Alamleh Salahaldin, Mavedatnia Dorsa, Francis Gizelle, Le Trung, Davies Joel, Lin Vincent, Lee John J W
Temerty Faculty of Medicine, University of Toronto, Toronto, ON, Canada.
Department of Otolaryngology-Head and Neck Surgery, University of Toronto, Toronto, ON, Canada.
J Otolaryngol Head Neck Surg. 2025 Jan-Dec;54:19160216251360651. doi: 10.1177/19160216251360651. Epub 2025 Aug 8.

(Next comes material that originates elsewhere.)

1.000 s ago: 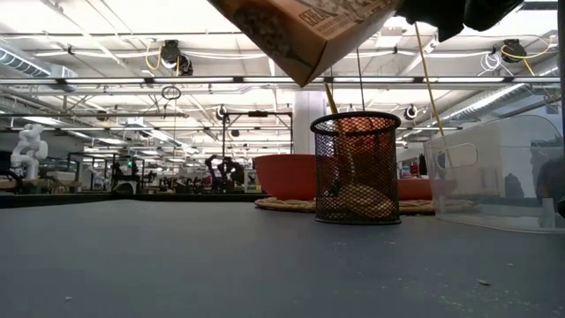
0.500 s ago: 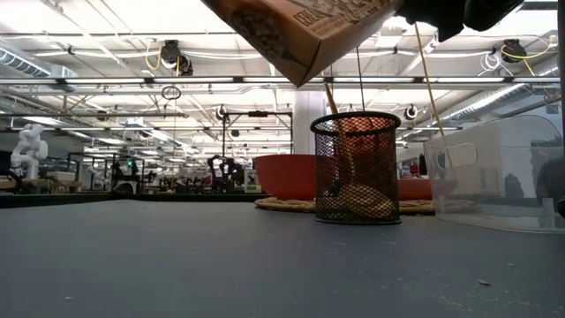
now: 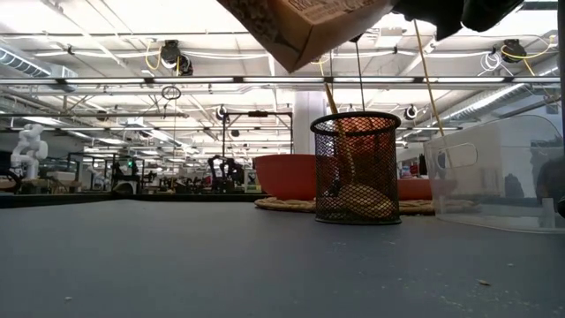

ImportanceOnline patient education materials (PEMs) and large language model (LLM) outputs can provide critical health information for patients, yet their readability, quality, and reliability remain unclear for Meniere's disease.ObjectiveTo assess the readability, quality, and reliability of online PEMs and LLM-generated outputs on Meniere's disease.DesignCross-sectional study.SettingPEMs were identified from the first 40 Google Search results based on inclusion criteria. LLM outputs were extracted from unique interactions with ChatGPT and Google Gemini.ParticipantsThirty-one PEMs met inclusion criteria. LLM outputs were obtained from 3 unique interactions each with ChatGPT and Google Gemini.InterventionReadability was assessed using 5 validated formulas [Flesch Reading Ease (FRE), Flesch Kincaid Grade Level (FKGL), Gunning-Fog Index, Coleman-Liau Index, and Simple Measure of Gobbledygook Index]. Quality and reliability were assessed by 2 independent raters using the DISCERN tool.Main Outcome MeasuresReadability was assessed for adherence to the American Medical Association's (AMA) sixth-grade reading level guideline. Source reliability, as well as the completeness, accuracy, and clarity of treatment-related information, was evaluated using the DISCERN tool.ResultsThe most common PEM source type was academic institutions (32.2%), while the majority of PEMs (61.3%) originated from the United States. The mean FRE score for PEMs corresponded to a 10th- to 12th-grade reading level, whereas ChatGPT and Google Gemini outputs were classified at post-graduate and college reading levels, respectively. Only 16.1% of PEMs met the AMA's sixth-grade readability recommendation using the FKGL readability index, and no LLM outputs achieved this standard. Overall DISCERN scores categorized PEMs and ChatGPT outputs as "poor quality," while Google Gemini outputs were rated "fair quality." No significant differences were found in readability or DISCERN scores across PEM source types. Additionally, no significant correlation was identified between PEM readability, quality, and reliability scores.ConclusionsOnline PEMs and LLM-generated outputs on Meniere's disease do not meet AMA readability standards and are generally of poor quality and reliability.RelevanceFuture PEMs should prioritize improved readability while maintaining high-quality, reliable information to better support patient decision-making for patients with Meniere's disease.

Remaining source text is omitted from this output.